My file test.csv
Col1,Col2,Col3,Col4
1,AAA,1,
2,BBB,0,
3,CCCÆ,,ttt
4,DDD,1,
5,EEE,0,
Expected output:
3,CCCÆ,,ttt
Tried:
grep -a "[^\x20-\x7e]+" test.csv
grep -a '[^\x20-\x7e]+' test.csv
grep "[^\x20-\x7e]+" test.csv
grep '[^\x20-\x7e]+' test.csv
also tried the flags -P and -E but all do not return me the result I want. In Powershell, I did
Select-String -Pattern '[^\x20-\x7E]+' test.csv
and it returned me the expected result.
Could someone point me in the right direction for MINGW64 bash grep (GNU grep) 3.1
on Windows10?
It is installed via git download for windows here: https://git-scm.com/download/win
It appears the POSIX BRE and ERE syntax in grep for Windows do not support \xXX
notation.
You may use -P
option to enable the PCRE regex engine and then use
grep -P "[^\x{00}-\x{7E}]" file
Or,
grep -P "[^[:ascii:]]" file
to find any line containing a non-ASCII character.

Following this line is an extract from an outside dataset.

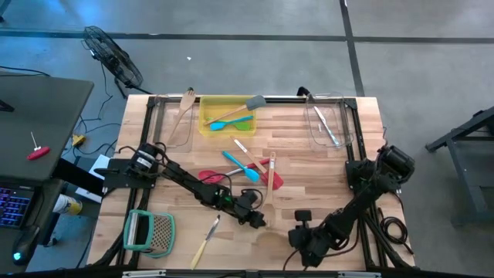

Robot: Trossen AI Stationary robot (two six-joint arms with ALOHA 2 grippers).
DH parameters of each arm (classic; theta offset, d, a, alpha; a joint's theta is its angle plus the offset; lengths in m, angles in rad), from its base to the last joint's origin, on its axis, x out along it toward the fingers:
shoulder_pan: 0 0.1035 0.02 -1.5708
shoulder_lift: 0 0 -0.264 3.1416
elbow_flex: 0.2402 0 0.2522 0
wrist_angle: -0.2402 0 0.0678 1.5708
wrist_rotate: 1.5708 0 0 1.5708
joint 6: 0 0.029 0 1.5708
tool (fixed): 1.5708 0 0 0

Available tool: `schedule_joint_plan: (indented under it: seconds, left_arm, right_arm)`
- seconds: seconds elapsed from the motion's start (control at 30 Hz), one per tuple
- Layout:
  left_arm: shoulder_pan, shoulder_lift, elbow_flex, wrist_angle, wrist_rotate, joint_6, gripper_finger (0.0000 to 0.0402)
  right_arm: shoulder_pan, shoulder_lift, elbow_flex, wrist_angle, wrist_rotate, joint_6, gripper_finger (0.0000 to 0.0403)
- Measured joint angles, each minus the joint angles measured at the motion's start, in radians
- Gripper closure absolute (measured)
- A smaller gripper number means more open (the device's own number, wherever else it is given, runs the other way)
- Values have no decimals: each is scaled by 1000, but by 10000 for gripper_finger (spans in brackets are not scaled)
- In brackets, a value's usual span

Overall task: Pick & Place Kitchen Items
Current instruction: Put the wooden serving spoon into the left transparent bin

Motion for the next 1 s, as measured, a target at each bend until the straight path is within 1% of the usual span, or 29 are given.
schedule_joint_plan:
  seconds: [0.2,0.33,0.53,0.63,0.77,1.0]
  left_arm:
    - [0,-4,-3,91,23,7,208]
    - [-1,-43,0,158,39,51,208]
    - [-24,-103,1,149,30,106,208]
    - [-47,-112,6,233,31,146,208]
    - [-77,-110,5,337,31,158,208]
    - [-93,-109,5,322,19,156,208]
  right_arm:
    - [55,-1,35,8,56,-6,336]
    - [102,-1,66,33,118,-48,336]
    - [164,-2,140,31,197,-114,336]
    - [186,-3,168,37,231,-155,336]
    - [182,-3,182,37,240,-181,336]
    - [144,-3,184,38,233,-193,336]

NOTE that you cannot use [^\x20-\x7E]
range because the CR (part of the line ending in Windows text files) will get matched, and all lines but the last (if it is not followed with trailing line break(s)) will get matched. You may add CR symbol though to the negated character class and use grep -P "[^\x{0D}\x{20}-\x{7E}]" file
though.